Dan (ingatlah kisah) Dzun Nun (Yunus), ketika ia pergi dalam keadaan marah, lalu ia menyangka bahwa Kami tidak akan mempersempitnya (menyulitkannya), maka ia menyeru dalam keadaan yang sangat gelap: “Bahwa tidak ada sesembahan yang berhak disembah selain Engkau. Maha suci Engkau, sesungguhnya aku adalah Termasuk orang-orang yang zalim.” Maka Kami telah memperkenankan doanya dan menyelamatkannya dari pada kedukaan dan demikianlah Kami selamatkan orang-orang yang beriman.” (QS. Al Anbiya’: 87-88)

 

Setelah Yunus berdoa, Allah meminta agar ikan memuntahkannya di pantai. Maka ikan itu melakukan apa yang diminta Allah. Yunus dimuntahkan dalam keadaan sakit, kulitnya mengelupas dan tanpa kekuatan. Di tempat Yunus terdampar, Allah menumbuhkan pohon sejenis labu. Dikisahkan ketika telah keluar dari perut ikan, Yunus a.s. bernaung di bawah pohon itu dan makan darinya hingga memberikannya kekuatan untuk pulih.

 

Setelah pulih, Nabi Yunus a.s. kembali kepada kaumnya untuk melanjutkan kewajiban berdakwah yang ia tinggalkan.
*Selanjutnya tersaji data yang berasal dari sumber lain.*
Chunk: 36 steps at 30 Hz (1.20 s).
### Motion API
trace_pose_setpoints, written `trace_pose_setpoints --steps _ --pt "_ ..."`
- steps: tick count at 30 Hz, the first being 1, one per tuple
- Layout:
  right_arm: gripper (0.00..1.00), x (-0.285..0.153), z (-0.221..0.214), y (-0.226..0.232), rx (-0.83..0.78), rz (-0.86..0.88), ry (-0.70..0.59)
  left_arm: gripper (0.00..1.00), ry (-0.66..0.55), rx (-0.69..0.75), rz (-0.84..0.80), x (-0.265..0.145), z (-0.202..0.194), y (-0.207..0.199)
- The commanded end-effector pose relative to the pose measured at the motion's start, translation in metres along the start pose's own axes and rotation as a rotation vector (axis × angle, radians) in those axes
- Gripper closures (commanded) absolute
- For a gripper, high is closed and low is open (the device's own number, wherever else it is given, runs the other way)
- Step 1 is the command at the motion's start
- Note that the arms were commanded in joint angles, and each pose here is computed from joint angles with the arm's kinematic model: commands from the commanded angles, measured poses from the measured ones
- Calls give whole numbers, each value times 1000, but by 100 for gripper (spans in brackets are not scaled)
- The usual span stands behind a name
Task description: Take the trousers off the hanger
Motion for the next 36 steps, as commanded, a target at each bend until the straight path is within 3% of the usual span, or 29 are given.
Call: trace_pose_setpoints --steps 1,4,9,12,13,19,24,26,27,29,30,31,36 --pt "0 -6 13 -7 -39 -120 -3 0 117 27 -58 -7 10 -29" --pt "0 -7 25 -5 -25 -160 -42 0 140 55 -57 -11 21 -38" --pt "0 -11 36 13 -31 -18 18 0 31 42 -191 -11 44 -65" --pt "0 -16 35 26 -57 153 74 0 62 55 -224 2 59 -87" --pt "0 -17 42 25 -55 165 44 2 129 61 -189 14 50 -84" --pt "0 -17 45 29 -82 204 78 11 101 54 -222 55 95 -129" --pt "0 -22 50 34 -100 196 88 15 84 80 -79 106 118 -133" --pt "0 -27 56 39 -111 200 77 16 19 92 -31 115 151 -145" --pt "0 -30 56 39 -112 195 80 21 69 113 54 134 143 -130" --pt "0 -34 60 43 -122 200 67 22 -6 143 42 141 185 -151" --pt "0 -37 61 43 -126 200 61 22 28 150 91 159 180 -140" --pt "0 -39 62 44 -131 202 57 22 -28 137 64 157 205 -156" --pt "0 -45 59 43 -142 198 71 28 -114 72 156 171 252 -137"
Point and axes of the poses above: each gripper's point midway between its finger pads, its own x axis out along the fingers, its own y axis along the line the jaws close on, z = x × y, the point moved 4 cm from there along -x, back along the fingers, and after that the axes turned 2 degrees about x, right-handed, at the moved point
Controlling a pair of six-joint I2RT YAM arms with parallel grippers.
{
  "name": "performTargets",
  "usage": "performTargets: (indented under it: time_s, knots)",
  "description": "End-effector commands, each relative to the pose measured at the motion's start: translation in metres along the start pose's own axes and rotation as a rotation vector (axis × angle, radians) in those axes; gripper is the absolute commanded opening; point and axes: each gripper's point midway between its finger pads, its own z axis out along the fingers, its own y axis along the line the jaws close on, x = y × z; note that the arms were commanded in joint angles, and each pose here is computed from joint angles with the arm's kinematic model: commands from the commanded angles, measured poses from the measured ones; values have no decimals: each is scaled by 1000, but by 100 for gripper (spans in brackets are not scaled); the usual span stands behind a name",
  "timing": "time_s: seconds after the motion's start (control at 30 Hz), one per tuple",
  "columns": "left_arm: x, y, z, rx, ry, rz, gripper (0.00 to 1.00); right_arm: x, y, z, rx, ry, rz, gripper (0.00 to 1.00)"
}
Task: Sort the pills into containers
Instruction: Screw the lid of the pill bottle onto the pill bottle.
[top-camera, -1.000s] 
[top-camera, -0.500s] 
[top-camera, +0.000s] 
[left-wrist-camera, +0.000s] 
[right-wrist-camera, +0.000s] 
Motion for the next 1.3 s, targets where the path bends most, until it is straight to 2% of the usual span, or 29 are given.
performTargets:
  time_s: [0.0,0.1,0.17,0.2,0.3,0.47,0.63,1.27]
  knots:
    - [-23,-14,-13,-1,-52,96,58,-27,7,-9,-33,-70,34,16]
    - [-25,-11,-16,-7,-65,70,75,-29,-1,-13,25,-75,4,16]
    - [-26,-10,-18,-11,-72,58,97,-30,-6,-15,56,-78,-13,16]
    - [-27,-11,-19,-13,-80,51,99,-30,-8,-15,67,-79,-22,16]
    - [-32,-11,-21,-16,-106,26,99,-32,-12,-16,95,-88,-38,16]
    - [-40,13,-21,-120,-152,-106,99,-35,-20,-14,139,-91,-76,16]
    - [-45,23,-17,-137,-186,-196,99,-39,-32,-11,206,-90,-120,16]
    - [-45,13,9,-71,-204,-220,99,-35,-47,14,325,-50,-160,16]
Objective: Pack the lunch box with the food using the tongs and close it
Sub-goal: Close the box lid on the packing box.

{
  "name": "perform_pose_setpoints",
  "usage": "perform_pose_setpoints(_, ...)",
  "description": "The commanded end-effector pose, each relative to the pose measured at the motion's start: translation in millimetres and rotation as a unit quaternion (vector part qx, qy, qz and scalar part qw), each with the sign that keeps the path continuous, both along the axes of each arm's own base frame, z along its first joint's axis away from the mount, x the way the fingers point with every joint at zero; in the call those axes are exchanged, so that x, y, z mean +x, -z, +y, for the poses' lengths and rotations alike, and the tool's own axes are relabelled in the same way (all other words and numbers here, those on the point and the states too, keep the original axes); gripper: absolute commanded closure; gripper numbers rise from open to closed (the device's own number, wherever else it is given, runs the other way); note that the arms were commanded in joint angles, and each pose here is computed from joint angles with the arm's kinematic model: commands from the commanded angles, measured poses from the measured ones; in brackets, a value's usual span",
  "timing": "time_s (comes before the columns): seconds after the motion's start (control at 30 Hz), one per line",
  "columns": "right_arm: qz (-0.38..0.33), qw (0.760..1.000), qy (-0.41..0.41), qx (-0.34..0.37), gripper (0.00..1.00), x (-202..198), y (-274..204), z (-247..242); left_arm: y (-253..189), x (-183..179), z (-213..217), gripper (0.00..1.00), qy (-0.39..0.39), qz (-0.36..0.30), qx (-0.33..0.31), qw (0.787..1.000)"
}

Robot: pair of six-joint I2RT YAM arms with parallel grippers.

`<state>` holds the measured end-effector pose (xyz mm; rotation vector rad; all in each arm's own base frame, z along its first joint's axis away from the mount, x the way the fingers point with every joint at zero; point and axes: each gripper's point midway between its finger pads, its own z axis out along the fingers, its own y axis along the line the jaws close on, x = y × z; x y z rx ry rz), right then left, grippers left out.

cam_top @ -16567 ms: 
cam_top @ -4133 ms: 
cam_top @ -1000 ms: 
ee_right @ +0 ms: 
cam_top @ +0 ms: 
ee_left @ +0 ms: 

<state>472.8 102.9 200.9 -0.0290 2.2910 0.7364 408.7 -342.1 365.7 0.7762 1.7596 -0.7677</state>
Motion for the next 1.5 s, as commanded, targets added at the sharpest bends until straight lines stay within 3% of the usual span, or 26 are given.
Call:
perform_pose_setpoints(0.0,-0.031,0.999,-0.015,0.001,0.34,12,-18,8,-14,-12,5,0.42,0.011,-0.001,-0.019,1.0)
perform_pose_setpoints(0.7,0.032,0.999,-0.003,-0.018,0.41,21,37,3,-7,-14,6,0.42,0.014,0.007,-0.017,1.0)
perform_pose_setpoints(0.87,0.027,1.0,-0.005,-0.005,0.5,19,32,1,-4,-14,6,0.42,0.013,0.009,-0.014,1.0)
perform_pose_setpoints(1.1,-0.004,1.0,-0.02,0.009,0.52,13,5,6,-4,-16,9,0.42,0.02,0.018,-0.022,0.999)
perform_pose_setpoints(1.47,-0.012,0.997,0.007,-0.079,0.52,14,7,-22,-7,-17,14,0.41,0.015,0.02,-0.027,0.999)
Sesampainya di tempat kaumnya berada, Allah hadiahkan kepada Yunus keimanan kaumnya atas taubat yang dilakukannya.

 

“Dan Kami utus dia kepada seratus ribu (orang) atau lebih, sehingga mereka beriman, karena itu Kami anugerahkan kenikmatan hidup kepada mereka hingga waktu tertentu.” (QS. As-Shaffat/37: 147-148)

 

اللَّهُ أَفْرَحُ بِتَوْبَةِ عَبْدِهِ مِنْ أَحَدِكُمْ سَقَطَ عَلَى بَعِيرِهِ ، وَقَدْ أَضَلَّهُ فِى أَرْضِ فَلاَةٍ

“Sesungguhnya Allah itu begitu bergembira dengan taubat hamba-Nya melebihi kegembiraan seseorang di antara kalian yang menemukan kembali untanya yang telah hilang di suatu tanah yang luas.” (HR. Bukhari no. 6309 dan Muslim no. 2747

Hikmah Taubat Nabi Yunus a.s.:

  1. Bertaubat dengan pengakuan tauhid, kedzaliman diri, dan memohon ampun atas dosa
  2. Ketika dalam kesulitan sebesar apapun, tiada yang lebih kuasa untuk dimintai pertolongan selain Allah
  3. Allah membalas taubat hamba-Nya dengan pertolongan dan rahmat yang berlimpah

 

“Doa Dzun Nuun (Nabi Yunus) ketika ia berdoa dalam perut ikan paus adalah: “Laa ilaaha illaa anta, subhaanaka, innii kuntu minadz dzaalimiin”. (Artinya: Tidak ada Tuhan yang berhak disembah kecuali Engkau (ya Allah), Maha Suci Engkau, sesungguhnya aku adalah termasuk di antara orang-orang yang berbuat zalim/aniaya). Sesungguhnya tidaklah seorang muslim berdoa dengannya dalam suatu masalah, melainkan Allah kabulkan baginya.” (H.R. At-Tirmidzi).